> _What needs to be done_:
Output every record below precisely as it is written.

[Data records]
=== Begin Enclosure ===

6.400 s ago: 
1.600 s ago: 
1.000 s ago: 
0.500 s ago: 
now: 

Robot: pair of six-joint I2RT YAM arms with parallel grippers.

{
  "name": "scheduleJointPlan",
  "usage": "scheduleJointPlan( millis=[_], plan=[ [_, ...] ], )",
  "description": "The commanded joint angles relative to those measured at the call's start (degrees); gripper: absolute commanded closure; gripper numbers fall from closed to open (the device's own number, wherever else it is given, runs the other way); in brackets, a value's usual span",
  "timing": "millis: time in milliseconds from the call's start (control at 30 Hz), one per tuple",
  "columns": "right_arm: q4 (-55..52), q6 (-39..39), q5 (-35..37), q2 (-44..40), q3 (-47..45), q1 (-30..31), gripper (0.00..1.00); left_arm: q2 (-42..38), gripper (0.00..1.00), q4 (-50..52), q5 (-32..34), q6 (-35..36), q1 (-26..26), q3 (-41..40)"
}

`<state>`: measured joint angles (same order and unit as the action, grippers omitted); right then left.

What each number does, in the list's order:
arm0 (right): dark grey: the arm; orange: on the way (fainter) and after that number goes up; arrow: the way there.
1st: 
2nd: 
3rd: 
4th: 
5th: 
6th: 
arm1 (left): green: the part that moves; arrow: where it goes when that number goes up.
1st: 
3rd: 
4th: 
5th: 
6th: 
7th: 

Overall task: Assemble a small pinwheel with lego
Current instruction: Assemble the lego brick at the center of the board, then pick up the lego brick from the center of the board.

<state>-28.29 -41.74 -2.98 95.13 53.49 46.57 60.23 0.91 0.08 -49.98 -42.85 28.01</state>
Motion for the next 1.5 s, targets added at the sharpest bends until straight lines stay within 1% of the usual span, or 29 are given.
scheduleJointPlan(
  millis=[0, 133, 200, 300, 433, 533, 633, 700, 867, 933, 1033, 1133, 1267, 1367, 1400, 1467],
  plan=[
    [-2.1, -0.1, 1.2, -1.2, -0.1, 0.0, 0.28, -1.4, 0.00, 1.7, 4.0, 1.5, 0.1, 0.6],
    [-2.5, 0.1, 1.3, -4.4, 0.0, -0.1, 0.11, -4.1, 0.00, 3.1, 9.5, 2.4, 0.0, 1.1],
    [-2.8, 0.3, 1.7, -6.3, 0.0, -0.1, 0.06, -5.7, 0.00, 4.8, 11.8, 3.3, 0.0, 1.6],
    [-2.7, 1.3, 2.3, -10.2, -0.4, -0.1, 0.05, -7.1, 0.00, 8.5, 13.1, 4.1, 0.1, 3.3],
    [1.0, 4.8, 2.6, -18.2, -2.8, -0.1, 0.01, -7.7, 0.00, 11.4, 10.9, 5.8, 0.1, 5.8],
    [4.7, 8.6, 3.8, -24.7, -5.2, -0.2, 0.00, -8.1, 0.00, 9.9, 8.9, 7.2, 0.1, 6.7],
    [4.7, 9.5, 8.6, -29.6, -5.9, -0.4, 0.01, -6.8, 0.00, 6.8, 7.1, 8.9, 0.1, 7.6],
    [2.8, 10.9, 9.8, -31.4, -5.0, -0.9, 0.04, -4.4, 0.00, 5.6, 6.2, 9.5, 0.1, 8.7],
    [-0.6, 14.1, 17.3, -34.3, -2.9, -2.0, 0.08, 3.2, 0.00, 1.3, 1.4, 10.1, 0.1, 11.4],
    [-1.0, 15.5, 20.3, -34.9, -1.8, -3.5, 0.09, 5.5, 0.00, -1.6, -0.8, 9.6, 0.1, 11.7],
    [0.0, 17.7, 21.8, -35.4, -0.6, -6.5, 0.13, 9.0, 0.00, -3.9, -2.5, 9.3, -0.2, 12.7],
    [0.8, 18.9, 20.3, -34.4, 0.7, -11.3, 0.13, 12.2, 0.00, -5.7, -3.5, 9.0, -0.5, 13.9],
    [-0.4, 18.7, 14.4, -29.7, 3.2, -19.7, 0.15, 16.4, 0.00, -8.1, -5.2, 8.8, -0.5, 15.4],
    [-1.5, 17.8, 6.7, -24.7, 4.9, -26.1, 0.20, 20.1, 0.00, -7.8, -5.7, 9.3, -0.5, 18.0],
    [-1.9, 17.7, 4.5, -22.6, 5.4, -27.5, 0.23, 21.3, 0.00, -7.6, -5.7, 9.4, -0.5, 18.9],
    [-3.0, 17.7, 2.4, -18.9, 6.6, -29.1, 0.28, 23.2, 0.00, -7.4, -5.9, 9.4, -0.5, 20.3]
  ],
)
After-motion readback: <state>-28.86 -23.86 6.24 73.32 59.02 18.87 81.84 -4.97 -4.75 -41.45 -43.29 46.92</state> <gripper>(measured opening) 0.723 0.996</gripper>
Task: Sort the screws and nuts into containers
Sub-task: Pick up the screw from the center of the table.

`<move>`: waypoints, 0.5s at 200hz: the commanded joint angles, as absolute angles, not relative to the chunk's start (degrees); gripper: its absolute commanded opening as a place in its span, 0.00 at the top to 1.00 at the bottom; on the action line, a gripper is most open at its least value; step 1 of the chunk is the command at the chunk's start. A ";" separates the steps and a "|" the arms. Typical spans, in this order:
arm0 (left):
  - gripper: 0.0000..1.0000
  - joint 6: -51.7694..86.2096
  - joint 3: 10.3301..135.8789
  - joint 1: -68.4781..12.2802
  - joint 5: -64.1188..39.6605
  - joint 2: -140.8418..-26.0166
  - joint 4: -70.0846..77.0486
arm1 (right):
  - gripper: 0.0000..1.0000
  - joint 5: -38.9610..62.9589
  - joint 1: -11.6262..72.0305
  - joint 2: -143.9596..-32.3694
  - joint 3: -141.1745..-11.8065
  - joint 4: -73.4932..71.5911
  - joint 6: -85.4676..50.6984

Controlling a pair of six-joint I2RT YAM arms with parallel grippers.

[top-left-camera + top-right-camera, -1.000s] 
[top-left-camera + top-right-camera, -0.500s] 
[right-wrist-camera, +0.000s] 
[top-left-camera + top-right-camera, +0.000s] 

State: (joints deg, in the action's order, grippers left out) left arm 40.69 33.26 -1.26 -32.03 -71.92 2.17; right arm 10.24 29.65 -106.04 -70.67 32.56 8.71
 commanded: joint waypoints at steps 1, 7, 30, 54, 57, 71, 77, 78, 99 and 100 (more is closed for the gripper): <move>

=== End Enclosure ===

> _Your response_:
6.400 s ago: 
1.600 s ago: 
1.000 s ago: 
0.500 s ago: 
now: 

Robot: pair of six-joint I2RT YAM arms with parallel grippers.

{
  "name": "scheduleJointPlan",
  "usage": "scheduleJointPlan( millis=[_], plan=[ [_, ...] ], )",
  "description": "The commanded joint angles relative to those measured at the call's start (degrees); gripper: absolute commanded closure; gripper numbers fall from closed to open (the device's own number, wherever else it is given, runs the other way); in brackets, a value's usual span",
  "timing": "millis: time in milliseconds from the call's start (control at 30 Hz), one per tuple",
  "columns": "right_arm: q4 (-55..52), q6 (-39..39), q5 (-35..37), q2 (-44..40), q3 (-47..45), q1 (-30..31), gripper (0.00..1.00); left_arm: q2 (-42..38), gripper (0.00..1.00), q4 (-50..52), q5 (-32..34), q6 (-35..36), q1 (-26..26), q3 (-41..40)"
}

`<state>`: measured joint angles (same order and unit as the action, grippers omitted); right then left.

What each number does, in the list's order:
arm0 (right): dark grey: the arm; orange: on the way (fainter) and after that number goes up; arrow: the way there.
1st: 
2nd: 
3rd: 
4th: 
5th: 
6th: 
arm1 (left): green: the part that moves; arrow: where it goes when that number goes up.
1st: 
3rd: 
4th: 
5th: 
6th: 
7th: 

Overall task: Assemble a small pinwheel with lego
Current instruction: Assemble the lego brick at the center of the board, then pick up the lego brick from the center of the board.

<state>-28.29 -41.74 -2.98 95.13 53.49 46.57 60.23 0.91 0.08 -49.98 -42.85 28.01</state>
Motion for the next 1.5 s, targets added at the sharpest bends until straight lines stay within 1% of the usual span, or 29 are given.
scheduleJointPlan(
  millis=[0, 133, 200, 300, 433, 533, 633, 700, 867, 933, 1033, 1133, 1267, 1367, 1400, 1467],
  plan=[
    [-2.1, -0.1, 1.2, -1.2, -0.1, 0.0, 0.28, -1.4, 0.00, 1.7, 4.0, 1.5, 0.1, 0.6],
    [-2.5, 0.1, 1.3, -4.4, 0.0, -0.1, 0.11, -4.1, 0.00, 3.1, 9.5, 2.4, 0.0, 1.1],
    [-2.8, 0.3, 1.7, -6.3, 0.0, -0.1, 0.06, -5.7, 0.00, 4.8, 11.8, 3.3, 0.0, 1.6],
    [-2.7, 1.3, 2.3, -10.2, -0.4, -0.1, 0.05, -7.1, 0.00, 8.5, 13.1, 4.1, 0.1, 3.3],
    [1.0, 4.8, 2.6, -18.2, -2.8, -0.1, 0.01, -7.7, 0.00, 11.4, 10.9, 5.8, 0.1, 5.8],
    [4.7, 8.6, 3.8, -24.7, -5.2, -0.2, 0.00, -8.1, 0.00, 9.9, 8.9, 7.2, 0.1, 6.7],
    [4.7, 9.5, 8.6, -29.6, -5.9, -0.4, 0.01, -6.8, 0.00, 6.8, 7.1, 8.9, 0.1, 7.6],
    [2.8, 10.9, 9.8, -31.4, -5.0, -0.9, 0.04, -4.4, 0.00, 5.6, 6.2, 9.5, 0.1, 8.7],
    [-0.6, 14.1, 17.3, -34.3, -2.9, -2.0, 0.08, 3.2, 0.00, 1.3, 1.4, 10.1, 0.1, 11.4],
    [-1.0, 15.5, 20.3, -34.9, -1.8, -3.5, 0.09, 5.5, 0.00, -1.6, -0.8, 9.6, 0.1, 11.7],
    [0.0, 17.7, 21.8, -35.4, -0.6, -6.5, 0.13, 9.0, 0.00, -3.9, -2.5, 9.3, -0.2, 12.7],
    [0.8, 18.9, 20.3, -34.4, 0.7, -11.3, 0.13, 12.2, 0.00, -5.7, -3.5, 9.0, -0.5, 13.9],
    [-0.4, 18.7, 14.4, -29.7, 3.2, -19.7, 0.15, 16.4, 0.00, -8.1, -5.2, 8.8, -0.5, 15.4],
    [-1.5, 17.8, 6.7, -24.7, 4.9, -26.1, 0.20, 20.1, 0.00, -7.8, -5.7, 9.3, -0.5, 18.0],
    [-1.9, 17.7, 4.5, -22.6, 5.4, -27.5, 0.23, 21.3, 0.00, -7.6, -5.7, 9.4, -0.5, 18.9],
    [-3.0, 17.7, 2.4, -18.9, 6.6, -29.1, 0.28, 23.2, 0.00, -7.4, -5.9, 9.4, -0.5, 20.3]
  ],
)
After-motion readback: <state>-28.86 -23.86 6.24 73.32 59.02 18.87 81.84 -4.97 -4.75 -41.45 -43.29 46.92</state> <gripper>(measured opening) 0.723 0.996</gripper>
Task: Sort the screws and nuts into containers
Sub-task: Pick up the screw from the center of the table.

`<move>`: waypoints, 0.5s at 200hz: the commanded joint angles, as absolute angles, not relative to the chunk's start (degrees); gripper: its absolute commanded opening as a place in its span, 0.00 at the top to 1.00 at the bottom; on the action line, a gripper is most open at its least value; step 1 of the chunk is the command at the chunk's start. A ";" separates the steps and a "|" the arms. Typical spans, in this order:
arm0 (left):
  - gripper: 0.0000..1.0000
  - joint 6: -51.7694..86.2096
  - joint 3: 10.3301..135.8789
  - joint 1: -68.4781..12.2802
  - joint 5: -64.1188..39.6605
  - joint 2: -140.8418..-26.0166
  - joint 4: -70.0846..77.0486
arm1 (right):
  - gripper: 0.0000..1.0000
  - joint 5: -38.9610..62.9589
  - joint 1: -11.6262..72.0305
  - joint 2: -143.9596..-32.3694
  - joint 3: -141.1745..-11.8065
  - joint 4: -73.4932..71.5911
  - joint 6: -85.4676..50.6984

Controlling a pair of six-joint I2RT YAM arms with parallel grippers.

[top-left-camera + top-right-camera, -1.000s] 
[top-left-camera + top-right-camera, -0.500s] 
[right-wrist-camera, +0.000s] 
[top-left-camera + top-right-camera, +0.000s] 

State: (joints deg, in the action's order, grippers left out) left arm 40.69 33.26 -1.26 -32.03 -71.92 2.17; right arm 10.24 29.65 -106.04 -70.67 32.56 8.71
 commanded: joint waypoints at steps 1, 7, 30, 54, 57, 71, 77, 78, 99 and 100 (more is closed for the gripper): <move>

The exercise was worked through completely.